Chapter 41

Chapter Forty-One

ELARIYA

We’d portaled in moments ago. If the Deathless didn’t know we were coming, they knew now.

We’d brought the war to their doorstep. And gods, what an army we had.

The sight around me stole the breath from my lungs.

Twenty-six thousand warriors.

They stretched across the valley in disciplined ranks, their golden armor catching the strange rust-colored sunlight of the Ashen Expanse.

Banners bearing the crests of the eleven Fae kingdoms of Vaelthorne stirred in the cold wind, while dragons circled high overhead, their shadows gliding across the thousands gathered below.

Between the formations stood twelve royal mages—including me.

The difference was... I was also a queen.

A queen with her own dragon.

While the other mages prepared their enchantments, I sat astride Laureth, clad in armor with my sword strapped across my back.

Hedion stood proudly on my left, while Wolfe was on Pyrion on my right. He scanned the awful wasteland and the towering obsidian fortress in the distance beyond the barrier.

Kazavania lay beneath a crimson sun that bathed everything it touched in an eerie blood-red glow. The earth was cracked and barren, and twisted, leafless trees clawed their way up from the ground like gnarled hands.

There was no birdsong. No running water. Even the wind seemed reluctant to touch this place, as though the realm itself warned all living things to keep their distance.

The barrier was the liveliest thing here. It rose before us, an endless wall of crystal that met the earth and the sky and stretched beyond the limits of sight in both directions.

Ancient magical wards pulsed beneath its transparent skin. I strained to see the demons but either I was too far away or they weren’t there yet. From what Kaem described I imagined hordes of them crawling all over the place.

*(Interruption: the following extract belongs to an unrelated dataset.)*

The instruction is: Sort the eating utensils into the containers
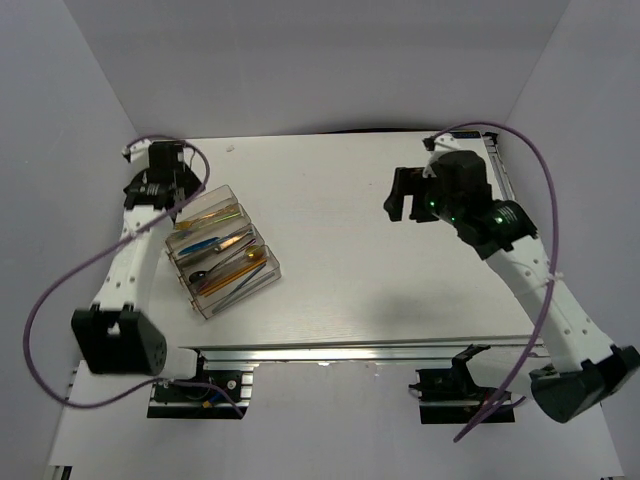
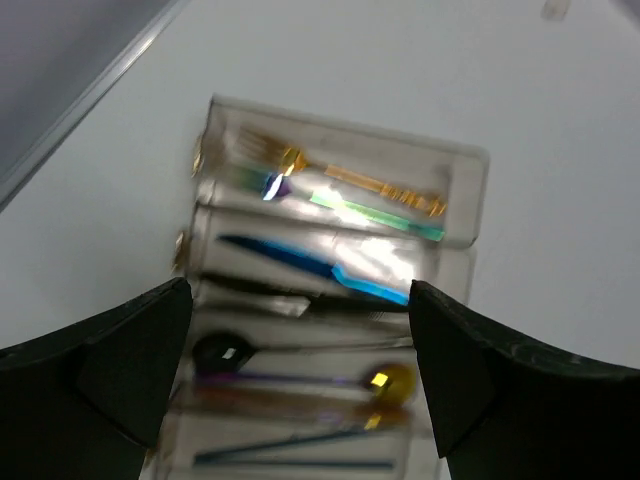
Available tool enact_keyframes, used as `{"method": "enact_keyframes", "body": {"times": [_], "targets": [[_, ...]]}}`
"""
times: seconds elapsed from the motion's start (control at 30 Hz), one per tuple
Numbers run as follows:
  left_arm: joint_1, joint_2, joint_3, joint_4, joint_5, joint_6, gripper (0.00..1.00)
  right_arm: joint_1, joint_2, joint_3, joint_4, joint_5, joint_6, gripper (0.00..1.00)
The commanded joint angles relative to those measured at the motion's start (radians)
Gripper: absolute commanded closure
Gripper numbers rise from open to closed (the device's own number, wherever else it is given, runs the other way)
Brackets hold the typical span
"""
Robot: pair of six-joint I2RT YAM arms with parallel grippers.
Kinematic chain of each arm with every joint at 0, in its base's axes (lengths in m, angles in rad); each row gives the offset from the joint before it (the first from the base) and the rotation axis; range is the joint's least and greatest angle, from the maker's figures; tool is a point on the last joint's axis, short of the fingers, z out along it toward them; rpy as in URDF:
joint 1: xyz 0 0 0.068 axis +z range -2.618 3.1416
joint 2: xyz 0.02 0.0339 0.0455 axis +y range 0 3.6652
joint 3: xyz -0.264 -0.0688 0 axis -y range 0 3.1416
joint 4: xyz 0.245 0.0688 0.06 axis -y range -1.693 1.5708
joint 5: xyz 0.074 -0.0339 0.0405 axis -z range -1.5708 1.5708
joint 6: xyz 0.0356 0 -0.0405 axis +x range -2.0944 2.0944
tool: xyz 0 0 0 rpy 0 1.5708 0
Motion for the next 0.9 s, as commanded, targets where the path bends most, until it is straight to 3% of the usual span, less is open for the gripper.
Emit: {"method": "enact_keyframes", "body": {"times": [0.0, 0.13, 0.23, 0.37, 0.5, 0.6, 0.87], "targets": [[-0.024, -0.345, -0.194, -0.072, -0.028, 0.136, 0.02, 0.002, -0.113, -0.051, -0.037, 0.215, -0.011, 0.11], [-0.04, -0.666, -0.459, -0.124, -0.076, 0.084, 0.02, 0.0, -0.263, -0.172, -0.069, 0.234, -0.022, 0.11], [-0.076, -0.823, -0.472, -0.213, -0.078, 0.113, 0.02, 0.002, -0.352, -0.194, -0.104, 0.202, -0.019, 0.11], [-0.096, -0.903, -0.288, -0.36, -0.096, 0.191, 0.02, 0.002, -0.412, -0.127, -0.228, 0.235, -0.037, 0.11], [-0.094, -0.911, 0.067, -0.484, -0.12, 0.294, 0.02, 0.002, -0.453, -0.027, -0.33, 0.252, -0.059, 0.11], [-0.096, -0.931, 0.209, -0.572, -0.146, 0.37, 0.02, 0.002, -0.473, 0.062, -0.416, 0.254, -0.053, 0.11], [-0.099, -1.006, 0.33, -0.66, -0.137, 0.378, 0.02, 0.002, -0.541, 0.19, -0.5, 0.252, -0.053, 0.11]]}}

It didn’t matter. In a few moments...

We were going in.

Breaking the barrier and going inside.

Then we’d see exactly what was there.

I held fast to the courage that had brought me here. I was equipped to fight. The only thing that worried me was some of my strongest abilities like freezing, slowing, and speeding time wouldn’t work on the demons.

I’d had a few lessons with Magdalena over the last few days.

She’d warned me that since the demon crossbreeds were the necromancer’s creation, they would almost certainly be resistant to temporal manipulation.

His kind of magic warped whatever it touched, pulling it out of time’s natural flow.

That left me with entropy—the ability to age them.

Unlike my other gifts, entropy didn't weave the current of time around a creature.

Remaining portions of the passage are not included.